(WORK ITEM) Please retype the listing below word for word and exclude its images.

(AVAILABLE DATA)

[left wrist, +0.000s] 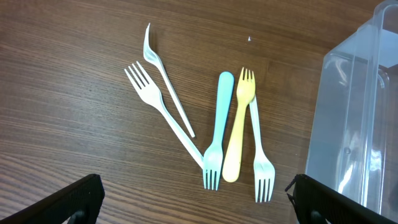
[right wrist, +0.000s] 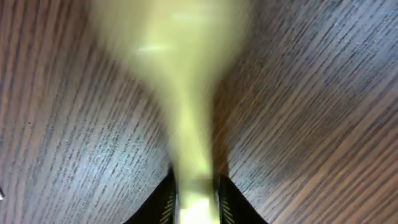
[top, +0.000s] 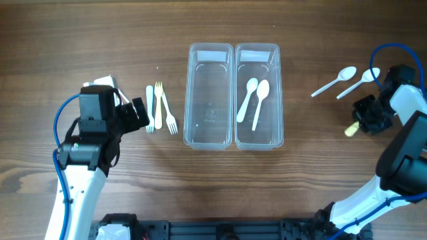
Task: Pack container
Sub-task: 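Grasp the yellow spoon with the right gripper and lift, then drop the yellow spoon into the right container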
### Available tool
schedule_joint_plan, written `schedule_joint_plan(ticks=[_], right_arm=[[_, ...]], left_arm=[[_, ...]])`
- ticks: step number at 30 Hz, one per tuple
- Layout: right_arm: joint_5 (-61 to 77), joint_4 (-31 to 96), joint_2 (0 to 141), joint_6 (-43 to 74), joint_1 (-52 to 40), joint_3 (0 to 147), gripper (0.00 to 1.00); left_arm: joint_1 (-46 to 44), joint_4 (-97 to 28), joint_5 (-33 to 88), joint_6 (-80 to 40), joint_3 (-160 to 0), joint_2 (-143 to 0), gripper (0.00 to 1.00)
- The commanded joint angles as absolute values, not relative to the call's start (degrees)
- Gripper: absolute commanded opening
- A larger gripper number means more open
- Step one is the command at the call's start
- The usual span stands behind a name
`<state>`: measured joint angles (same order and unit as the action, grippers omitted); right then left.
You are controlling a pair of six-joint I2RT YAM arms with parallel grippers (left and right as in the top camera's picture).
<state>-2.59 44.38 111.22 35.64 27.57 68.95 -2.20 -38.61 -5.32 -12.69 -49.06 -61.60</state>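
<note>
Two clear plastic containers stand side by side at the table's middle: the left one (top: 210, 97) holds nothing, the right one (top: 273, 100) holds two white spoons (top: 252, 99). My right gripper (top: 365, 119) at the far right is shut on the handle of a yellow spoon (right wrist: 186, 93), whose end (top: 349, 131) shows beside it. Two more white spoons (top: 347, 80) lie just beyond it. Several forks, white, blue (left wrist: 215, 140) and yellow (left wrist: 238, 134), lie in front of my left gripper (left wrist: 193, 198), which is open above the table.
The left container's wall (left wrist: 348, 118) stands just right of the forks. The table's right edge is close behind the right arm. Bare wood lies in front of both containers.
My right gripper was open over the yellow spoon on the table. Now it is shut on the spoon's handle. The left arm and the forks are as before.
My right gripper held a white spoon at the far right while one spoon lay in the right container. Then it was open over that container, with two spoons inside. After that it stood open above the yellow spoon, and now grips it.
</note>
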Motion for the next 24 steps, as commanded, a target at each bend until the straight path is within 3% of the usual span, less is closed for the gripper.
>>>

(EXPECTED OUTPUT)
[left wrist, +0.000s] 
[right wrist, +0.000s] 
[top, +0.000s] 
Task: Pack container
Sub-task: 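Grasp the yellow spoon with the right gripper and lift, then drop the yellow spoon into the right container
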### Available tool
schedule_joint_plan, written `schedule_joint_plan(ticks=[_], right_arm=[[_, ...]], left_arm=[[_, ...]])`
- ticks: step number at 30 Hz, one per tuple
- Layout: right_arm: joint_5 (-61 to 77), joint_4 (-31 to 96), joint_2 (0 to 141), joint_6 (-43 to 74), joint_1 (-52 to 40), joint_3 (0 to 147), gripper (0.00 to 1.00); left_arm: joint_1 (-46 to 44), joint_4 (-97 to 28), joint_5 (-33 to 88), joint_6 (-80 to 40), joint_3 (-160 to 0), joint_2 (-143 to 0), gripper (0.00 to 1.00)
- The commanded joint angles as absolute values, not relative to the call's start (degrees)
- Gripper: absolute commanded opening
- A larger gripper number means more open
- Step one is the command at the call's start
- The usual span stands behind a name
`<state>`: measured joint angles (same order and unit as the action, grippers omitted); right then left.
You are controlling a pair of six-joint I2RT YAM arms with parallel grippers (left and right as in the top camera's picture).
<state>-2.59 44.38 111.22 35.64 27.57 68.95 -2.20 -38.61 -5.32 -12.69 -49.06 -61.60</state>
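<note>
Two clear plastic containers stand side by side at the table's middle: the left one (top: 210, 97) holds nothing, the right one (top: 273, 100) holds two white spoons (top: 252, 99). My right gripper (top: 365, 119) at the far right is shut on the handle of a yellow spoon (right wrist: 186, 93), whose end (top: 349, 131) shows beside it. Two more white spoons (top: 347, 80) lie just beyond it. Several forks, white, blue (left wrist: 215, 140) and yellow (left wrist: 238, 134), lie in front of my left gripper (left wrist: 193, 198), which is open above the table.
The left container's wall (left wrist: 348, 118) stands just right of the forks. The table's right edge is close behind the right arm. Bare wood lies in front of both containers.
My right gripper was open over the yellow spoon on the table. Now it is shut on the spoon's handle. The left arm and the forks are as before.
My right gripper held a white spoon at the far right while one spoon lay in the right container. Then it was open over that container, with two spoons inside. After that it stood open above the yellow spoon, and now grips it.
</note>
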Motion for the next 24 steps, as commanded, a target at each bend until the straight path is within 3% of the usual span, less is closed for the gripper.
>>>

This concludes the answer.